In yesterday’s keynote, Leo Laporte basically said that search engines would be irrelevant in six months. Clearly Matt Cutts doesn’t agree with that statement.
SEO isn’t a bad thing. Matt started off by equated SEO to coaching.
He looked back on the changes in SEO in the past 10 years, and it’s pretty dramatic:
All are a part of search today and you want to always go where the search engines are GOING TO BE. Change benefits you.
Matt then covered some recent developments. In 2010, Matt’s team was working on a problem with hacked sites and black hat SEOs. In 2011, the team has been collaborating more with the Search Quality team to address low quality sites (i.e., the Panda update). He said that Google wants to know if you have a site of high quality that was damaged by Panda, because that is never their intent. They also have been working on more communication with webmasters to give them a “heads up” when there are problems with a site. Google Webmaster Tools provides a conduit for greater communication between Google and webmasters.
What about the future? A long-term SEO trends include mobile, social and local. He added that private forums and networks, like Facebook, that are not crawlable by Google can’t go into signals for Google’s ranking algorithm (excellent point). He indicated you should probably have a strategy for each.
More things coming in the future include better page understanding. One example was that they are trying to look at how much content is “above the fold”. Is it all ads, or is it true content? That algorithm change is in consideration now.
Search is becoming more personal. The trend is to send more personal searches to Google, similar to how Siri is a personal search in a way.
Google will also continue to put out better tools for searchers. They will also be working on communication and transparency. One example today is that they are currently giving alerts when WordPress is not up to date. They want to expand this type of communication to other packages as well.
Finally, Google wants to make it easier to send information to them. Some things you can do now include:
- Sign up for Webmaster Tools
- Sign up for Email Alerts
- Set up “fat pings” when you publish:
- Subscribe to:
- Webmaster blog
- Inside Search blog
- Webmaster Video Channel
Matt then brought up Amit Singhal, and Matt confessed that Amit has the entire Google algorithm in his head (LOL).
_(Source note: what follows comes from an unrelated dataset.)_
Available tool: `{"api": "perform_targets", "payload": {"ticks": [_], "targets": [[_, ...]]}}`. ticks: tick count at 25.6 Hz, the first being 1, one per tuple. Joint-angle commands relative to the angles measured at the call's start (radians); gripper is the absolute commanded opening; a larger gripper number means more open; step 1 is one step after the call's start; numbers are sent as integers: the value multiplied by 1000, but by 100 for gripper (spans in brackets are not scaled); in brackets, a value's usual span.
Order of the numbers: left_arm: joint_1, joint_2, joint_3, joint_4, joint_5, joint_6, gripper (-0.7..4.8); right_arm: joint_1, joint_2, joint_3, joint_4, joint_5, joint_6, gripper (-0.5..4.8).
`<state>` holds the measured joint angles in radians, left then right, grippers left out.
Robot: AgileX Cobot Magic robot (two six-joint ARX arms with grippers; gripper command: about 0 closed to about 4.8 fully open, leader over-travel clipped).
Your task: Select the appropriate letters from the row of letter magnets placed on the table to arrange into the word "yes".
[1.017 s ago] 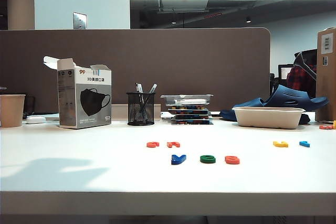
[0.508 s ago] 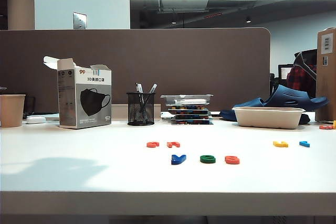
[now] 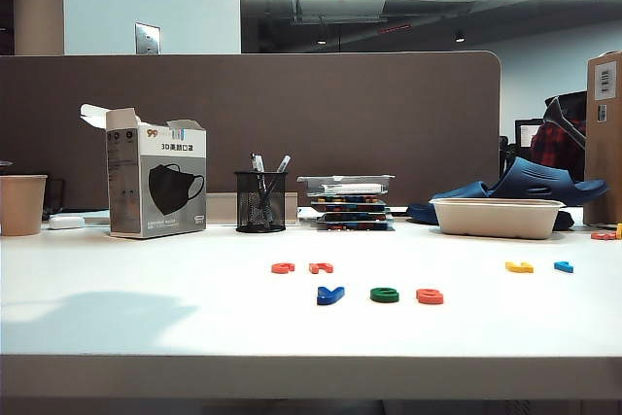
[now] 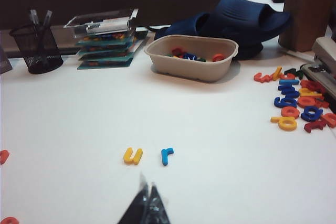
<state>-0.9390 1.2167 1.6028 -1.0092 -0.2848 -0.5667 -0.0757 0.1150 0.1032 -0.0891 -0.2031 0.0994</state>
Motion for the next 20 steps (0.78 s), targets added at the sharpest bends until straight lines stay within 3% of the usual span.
{"api": "perform_targets", "payload": {"ticks": [1, 8, 15, 20], "targets": [[-1, -2, 3, 9, -7, 21, -5, 0, -34, -33, 71, 0, -39, -1], [-1, -2, 3, 23, -11, 65, -5, 0, -119, -85, 75, 3, -51, -1], [14, -2, 3, 236, -107, 374, -5, 0, -116, -103, 64, 3, -51, -1], [153, -3, 33, 277, -72, 450, -5, 0, -116, -103, 63, 3, -51, -1]]}}
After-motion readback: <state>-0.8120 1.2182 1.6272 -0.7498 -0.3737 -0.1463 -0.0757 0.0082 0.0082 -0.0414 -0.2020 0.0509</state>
Amit said that they’ve tested the Panda update and the measurements are saying that Panda update(s) have improved results for high quality sites. The challenge for publishers has been that no algorithm is perfect — but Google prefers to address things algorithmically. But Google is listening, according to Matt. They’re looking at ways to fix issues for the high quality publishers that have faced challenges with Panda.
The next audience question focused on the trend that Google seems to favor large brands. Matt emphasized that smaller sites often have more agility than larger sites. But many large sites started small. You can succeed. Matt said that things like Webmaster Tools are the equalizer. The small websites are smart enough to really care about how they program the site — because they have to. Matt said that if you concentrate on a very specific area, you have the opportunity to outrank big brands, because big brands often aren’t that granular.
Brett Tabke asked Matt about the issue of the SSL search and hiding of queries. Matt said he cares a lot about the privacy of his queries. He thinks that search is becoming much more personal and will continue to do so. He said they are trying to get ahead of that by addressing SSL to protect users. Matt said that 96% of sites get ALL of the keyword data if you get it from Webmaster Tools, which shows the first 1000 queries. Matt also addressed the frustration that advertisers can see queries while they are not fully available on organic. Matt defended the advertisers receiving this data because it helps advertisers make their ad serving better by ensuring they are advertising on specific, targeted terms. For instance, Hilton hotels would want to be sure that their ads don’t appear on queries for “Paris Hilton”. Matt also said that if they hid it for advertisers too that it would be a lot more work for advertisers to determine the right keywords.